Task objective: Write the data out again exactly, with no pictures.

*** Information shown Section Begins ***

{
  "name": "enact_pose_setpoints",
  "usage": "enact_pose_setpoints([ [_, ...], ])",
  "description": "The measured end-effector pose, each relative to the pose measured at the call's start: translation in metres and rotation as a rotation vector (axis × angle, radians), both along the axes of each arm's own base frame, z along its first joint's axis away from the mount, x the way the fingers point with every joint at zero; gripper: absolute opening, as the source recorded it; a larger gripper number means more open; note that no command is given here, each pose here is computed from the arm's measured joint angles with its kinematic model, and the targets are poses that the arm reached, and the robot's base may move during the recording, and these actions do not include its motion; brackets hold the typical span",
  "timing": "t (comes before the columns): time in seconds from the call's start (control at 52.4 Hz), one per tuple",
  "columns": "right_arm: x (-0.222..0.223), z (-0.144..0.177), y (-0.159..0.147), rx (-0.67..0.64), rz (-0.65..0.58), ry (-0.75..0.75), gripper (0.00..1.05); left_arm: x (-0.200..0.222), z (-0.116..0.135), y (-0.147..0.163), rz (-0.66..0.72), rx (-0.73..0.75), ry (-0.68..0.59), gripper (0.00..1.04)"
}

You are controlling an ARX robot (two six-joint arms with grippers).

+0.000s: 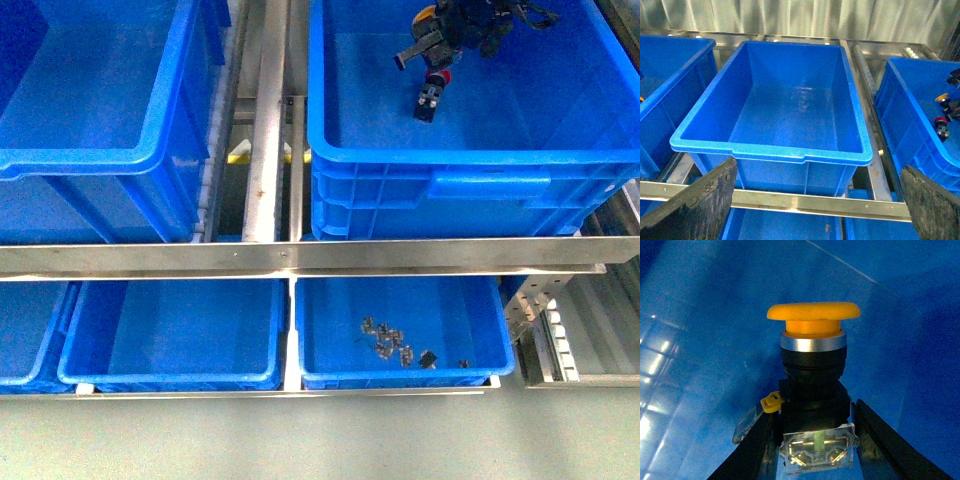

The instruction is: Pick red and yellow buttons and place in box

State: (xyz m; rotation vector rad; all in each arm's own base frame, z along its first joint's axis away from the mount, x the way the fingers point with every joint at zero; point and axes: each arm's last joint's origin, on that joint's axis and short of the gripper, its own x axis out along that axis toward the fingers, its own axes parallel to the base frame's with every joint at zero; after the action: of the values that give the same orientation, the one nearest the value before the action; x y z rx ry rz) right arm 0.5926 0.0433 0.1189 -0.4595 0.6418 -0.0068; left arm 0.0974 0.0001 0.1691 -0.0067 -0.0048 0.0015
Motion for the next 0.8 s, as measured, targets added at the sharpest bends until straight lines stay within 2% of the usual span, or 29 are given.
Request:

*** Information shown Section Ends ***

Answer to the exercise:
{
  "name": "enact_pose_setpoints",
  "usage": "enact_pose_setpoints([ [_, ...], ])",
  "description": "The measured end-effector pose, each relative to the pose measured at the call's start: translation in metres and rotation as a rotation vector (axis × angle, radians), both along the axes of each arm's own base frame, z along its first joint's axis away from the mount, x the way the fingers point with every joint at zero; gripper: absolute opening, as the source recorded it; a larger gripper number means more open; note that no command is given here, each pose here is computed from the arm's measured joint angles with its kinematic model, and the targets are poses that the arm reached, and the robot's base may move during the recording, and these actions do not include its motion; brackets hold the typical span",
  "timing": "t (comes before the columns): time in seconds from the call's start (control at 52.4 Hz), one per tuple",
  "columns": "right_arm: x (-0.222..0.223), z (-0.144..0.177), y (-0.159..0.147), rx (-0.67..0.64), rz (-0.65..0.58), ry (-0.75..0.75), gripper (0.00..1.05); left_arm: x (-0.200..0.222), z (-0.116..0.135), y (-0.147..0.163), rz (-0.66..0.72), rx (-0.73..0.75), ry (-0.68..0.59), gripper (0.00..1.04)"
}

You are controlling an ARX robot (two six-joint arms with grippers).

+0.000s: 

The instruction is: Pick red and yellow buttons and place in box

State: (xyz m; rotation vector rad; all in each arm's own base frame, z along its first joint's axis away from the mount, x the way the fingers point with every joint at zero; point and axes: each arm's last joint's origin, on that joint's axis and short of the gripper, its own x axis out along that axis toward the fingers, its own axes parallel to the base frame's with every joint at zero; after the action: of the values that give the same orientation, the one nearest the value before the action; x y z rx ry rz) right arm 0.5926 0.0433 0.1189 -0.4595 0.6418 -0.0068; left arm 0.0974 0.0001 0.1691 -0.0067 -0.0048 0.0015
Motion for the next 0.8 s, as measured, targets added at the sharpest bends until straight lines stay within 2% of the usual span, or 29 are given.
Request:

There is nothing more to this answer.